Work to complete: Pick out the lines in the listing below that contain the word "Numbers" and copy them.

Provided data:
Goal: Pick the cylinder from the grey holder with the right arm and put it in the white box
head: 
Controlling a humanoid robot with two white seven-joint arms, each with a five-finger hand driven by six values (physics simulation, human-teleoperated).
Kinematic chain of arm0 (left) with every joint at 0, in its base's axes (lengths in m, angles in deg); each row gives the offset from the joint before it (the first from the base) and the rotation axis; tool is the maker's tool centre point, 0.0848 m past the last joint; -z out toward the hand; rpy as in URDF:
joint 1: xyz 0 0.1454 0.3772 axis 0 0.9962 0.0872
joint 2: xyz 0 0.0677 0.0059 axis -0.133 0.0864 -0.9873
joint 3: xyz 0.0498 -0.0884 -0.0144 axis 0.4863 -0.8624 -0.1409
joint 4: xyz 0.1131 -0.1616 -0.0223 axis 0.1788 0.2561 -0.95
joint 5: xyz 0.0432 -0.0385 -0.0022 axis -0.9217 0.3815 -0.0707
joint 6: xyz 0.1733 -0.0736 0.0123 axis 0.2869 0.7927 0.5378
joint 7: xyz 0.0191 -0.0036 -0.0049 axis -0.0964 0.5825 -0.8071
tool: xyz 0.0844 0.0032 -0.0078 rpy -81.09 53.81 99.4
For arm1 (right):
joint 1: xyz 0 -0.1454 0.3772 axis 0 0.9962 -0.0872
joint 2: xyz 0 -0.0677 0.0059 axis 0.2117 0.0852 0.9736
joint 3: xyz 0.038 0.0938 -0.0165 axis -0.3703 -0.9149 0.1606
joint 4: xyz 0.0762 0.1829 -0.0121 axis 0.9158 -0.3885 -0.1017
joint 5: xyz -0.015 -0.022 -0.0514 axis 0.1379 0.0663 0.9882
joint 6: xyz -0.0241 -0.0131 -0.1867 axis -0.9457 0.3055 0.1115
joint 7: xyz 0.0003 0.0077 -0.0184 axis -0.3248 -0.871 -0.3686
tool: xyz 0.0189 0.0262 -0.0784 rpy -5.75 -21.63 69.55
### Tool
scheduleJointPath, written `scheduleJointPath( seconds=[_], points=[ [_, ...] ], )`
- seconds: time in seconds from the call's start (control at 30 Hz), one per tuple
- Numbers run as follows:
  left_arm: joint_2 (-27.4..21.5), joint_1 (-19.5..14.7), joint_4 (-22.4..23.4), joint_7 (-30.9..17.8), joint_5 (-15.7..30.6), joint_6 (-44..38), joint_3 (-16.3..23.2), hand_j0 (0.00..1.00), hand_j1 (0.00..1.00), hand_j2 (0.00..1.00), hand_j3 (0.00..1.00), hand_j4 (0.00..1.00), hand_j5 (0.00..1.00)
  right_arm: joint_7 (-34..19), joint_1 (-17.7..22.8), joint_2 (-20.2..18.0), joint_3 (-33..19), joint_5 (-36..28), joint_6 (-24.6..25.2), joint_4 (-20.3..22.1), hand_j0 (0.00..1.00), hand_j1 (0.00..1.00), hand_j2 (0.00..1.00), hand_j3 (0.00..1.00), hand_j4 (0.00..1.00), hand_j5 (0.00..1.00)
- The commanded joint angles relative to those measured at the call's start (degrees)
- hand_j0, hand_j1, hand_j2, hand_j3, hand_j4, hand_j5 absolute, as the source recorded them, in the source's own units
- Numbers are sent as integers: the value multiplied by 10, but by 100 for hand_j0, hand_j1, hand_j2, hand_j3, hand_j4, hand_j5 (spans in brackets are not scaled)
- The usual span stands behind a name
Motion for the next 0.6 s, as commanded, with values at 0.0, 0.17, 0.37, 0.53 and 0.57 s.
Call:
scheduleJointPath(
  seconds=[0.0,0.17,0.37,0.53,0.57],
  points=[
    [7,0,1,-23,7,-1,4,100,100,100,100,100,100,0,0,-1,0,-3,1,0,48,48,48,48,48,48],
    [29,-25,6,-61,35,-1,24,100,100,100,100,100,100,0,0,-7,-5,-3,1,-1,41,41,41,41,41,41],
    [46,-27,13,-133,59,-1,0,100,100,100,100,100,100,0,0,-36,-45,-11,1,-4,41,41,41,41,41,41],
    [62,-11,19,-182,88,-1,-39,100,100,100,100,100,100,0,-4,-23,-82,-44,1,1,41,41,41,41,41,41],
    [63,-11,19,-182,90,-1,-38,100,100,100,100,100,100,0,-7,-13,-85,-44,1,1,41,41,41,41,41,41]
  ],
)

Result of this exercise:
- Numbers run as follows:
- Numbers are sent as integers: the value multiplied by 10, but by 100 for hand_j0, hand_j1, hand_j2, hand_j3, hand_j4, hand_j5 (spans in brackets are not scaled)

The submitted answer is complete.